*EXERCISE INSTRUCTIONS*
Take the lines below beginning at the line that has "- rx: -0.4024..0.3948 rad" and stopping after the line that has "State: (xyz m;", and print them exactly as they are, with no other lines.

Records excerpted from a collection:
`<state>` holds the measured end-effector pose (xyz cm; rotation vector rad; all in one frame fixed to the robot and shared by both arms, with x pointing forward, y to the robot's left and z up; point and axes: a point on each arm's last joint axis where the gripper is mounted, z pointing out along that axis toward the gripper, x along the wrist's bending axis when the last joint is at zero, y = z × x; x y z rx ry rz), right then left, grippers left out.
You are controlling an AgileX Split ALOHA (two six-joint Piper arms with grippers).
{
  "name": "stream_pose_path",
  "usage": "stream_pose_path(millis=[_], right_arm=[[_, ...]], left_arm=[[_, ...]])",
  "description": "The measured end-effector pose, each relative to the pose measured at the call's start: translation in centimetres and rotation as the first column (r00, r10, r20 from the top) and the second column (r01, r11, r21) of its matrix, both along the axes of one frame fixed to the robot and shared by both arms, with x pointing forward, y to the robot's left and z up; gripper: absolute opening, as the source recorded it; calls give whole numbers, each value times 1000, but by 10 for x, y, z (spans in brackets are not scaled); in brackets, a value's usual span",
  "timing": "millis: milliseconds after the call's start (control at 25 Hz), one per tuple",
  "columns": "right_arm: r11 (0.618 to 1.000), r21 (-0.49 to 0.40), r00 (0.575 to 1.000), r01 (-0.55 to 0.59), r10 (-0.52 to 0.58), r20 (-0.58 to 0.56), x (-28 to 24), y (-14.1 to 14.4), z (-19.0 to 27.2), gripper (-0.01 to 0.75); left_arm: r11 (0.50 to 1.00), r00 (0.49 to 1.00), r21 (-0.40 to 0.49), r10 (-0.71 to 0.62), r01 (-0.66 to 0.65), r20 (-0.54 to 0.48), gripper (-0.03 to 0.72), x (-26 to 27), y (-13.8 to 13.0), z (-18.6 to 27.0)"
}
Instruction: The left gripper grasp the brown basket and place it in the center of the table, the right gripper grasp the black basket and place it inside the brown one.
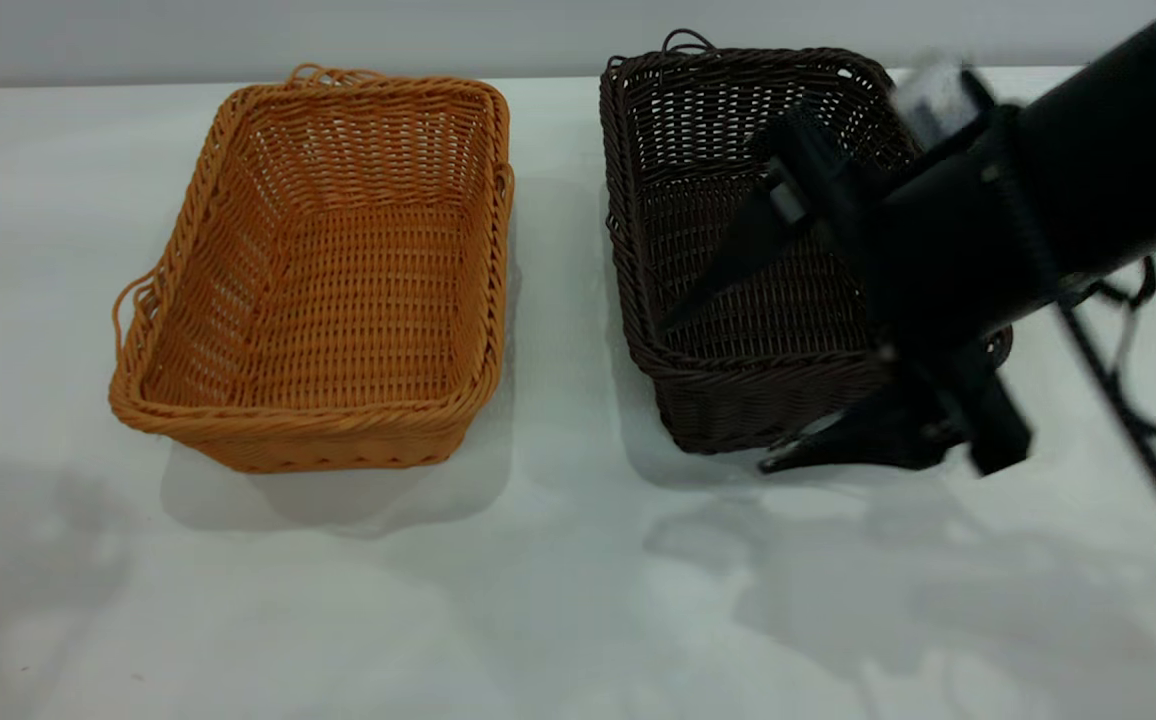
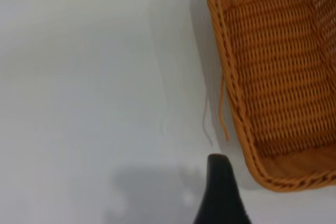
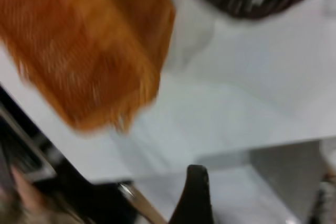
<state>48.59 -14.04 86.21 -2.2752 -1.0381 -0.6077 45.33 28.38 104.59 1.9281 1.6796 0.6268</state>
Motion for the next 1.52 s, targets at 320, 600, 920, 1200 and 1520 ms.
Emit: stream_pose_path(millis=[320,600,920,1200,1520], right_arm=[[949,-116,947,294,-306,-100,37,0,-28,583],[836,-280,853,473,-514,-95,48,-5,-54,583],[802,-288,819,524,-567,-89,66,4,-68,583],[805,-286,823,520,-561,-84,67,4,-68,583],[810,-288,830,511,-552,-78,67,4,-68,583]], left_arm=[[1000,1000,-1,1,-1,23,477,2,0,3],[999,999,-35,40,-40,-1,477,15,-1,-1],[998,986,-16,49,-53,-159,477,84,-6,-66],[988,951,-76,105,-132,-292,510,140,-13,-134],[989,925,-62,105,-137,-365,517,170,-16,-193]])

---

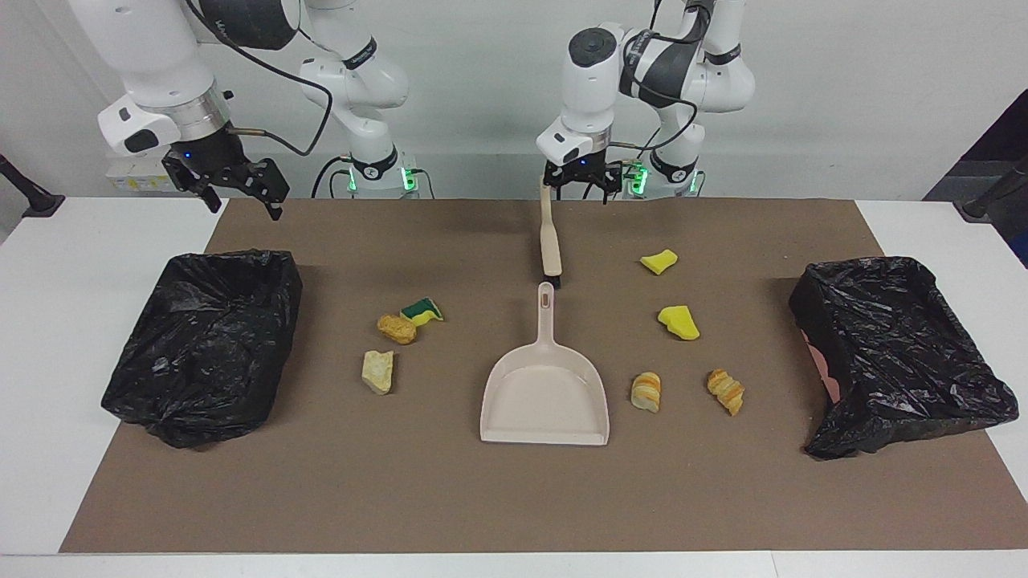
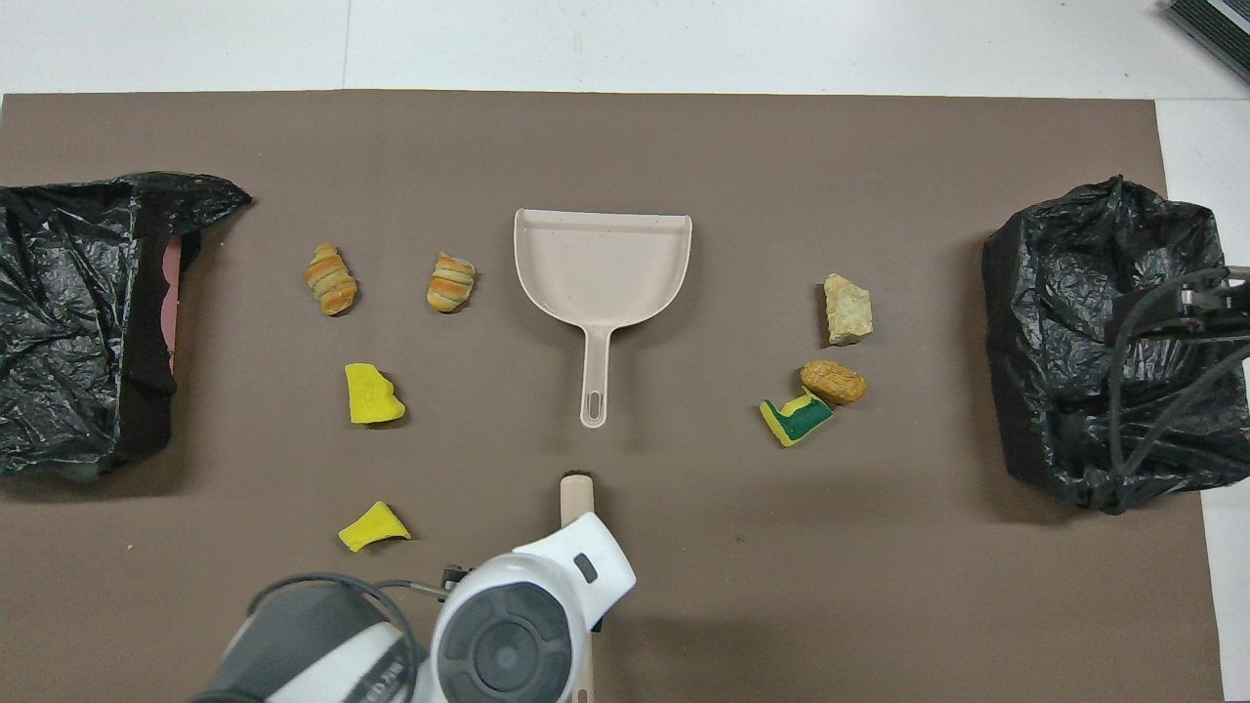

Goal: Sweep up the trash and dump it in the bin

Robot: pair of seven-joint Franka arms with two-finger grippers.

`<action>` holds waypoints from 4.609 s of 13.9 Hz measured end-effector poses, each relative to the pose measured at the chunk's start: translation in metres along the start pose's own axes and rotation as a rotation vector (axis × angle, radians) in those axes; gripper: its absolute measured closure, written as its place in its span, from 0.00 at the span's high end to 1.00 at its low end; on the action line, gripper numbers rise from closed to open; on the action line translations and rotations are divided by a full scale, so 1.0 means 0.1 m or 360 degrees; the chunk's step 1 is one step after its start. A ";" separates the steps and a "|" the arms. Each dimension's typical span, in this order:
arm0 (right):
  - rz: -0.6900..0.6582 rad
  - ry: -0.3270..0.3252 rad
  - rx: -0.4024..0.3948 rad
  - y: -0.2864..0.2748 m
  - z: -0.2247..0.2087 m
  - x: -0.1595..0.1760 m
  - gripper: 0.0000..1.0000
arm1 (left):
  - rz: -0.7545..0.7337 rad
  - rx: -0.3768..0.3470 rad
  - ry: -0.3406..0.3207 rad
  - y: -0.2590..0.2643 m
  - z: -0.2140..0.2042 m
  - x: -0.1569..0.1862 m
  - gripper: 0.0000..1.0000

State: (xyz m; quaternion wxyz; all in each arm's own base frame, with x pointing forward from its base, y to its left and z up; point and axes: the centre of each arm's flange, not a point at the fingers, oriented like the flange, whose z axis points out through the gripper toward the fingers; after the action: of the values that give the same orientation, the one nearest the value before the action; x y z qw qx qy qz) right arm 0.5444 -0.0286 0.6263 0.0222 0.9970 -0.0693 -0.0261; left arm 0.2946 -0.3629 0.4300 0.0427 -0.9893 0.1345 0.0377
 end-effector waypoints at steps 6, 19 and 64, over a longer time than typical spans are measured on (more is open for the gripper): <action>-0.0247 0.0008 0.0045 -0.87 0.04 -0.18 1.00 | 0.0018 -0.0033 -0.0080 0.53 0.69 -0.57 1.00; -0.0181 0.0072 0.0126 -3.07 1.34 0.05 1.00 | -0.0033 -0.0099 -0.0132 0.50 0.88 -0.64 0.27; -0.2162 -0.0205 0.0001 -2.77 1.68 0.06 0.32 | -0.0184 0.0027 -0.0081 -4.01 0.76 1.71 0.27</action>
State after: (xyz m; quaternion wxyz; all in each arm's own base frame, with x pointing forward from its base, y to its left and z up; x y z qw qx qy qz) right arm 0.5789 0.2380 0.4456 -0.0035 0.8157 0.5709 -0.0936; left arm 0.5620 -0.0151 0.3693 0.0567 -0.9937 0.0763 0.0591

*ANSWER FOR THIS EXERCISE*
  - rx: -0.4024..0.3948 rad
  - y: -0.2864..0.2748 m
  - z: -0.2247..0.2087 m
  - x: -0.1595..0.1760 m
  - gripper: 0.0000..1.0000
arm1 (left):
  - rz: -0.7545..0.7337 rad
  - rx: -0.3768..0.3470 rad
  - ry: -0.3406..0.3207 rad
  - y: -0.2590..0.2643 m
  - z: -0.2140..0.2042 m
  - x: -0.1569..0.1862 m
  - gripper: 0.0000..1.0000

State: (xyz m; quaternion wxyz; all in each arm's own base frame, with x pointing forward from its base, y to its left and z up; point and axes: the centre of each arm's flange, not a point at the fingers, oriented like the flange, whose z axis points out through the gripper toward the fingers; after the action: of the values that give the same orientation, the one nearest the value before the action; x y z qw qx qy qz) right arm 0.5444 -0.0286 0.6263 0.0222 0.9970 -0.0693 -0.0261; left arm 0.2946 -0.3629 0.4300 0.0427 -0.9893 0.1345 0.0377

No more output is needed.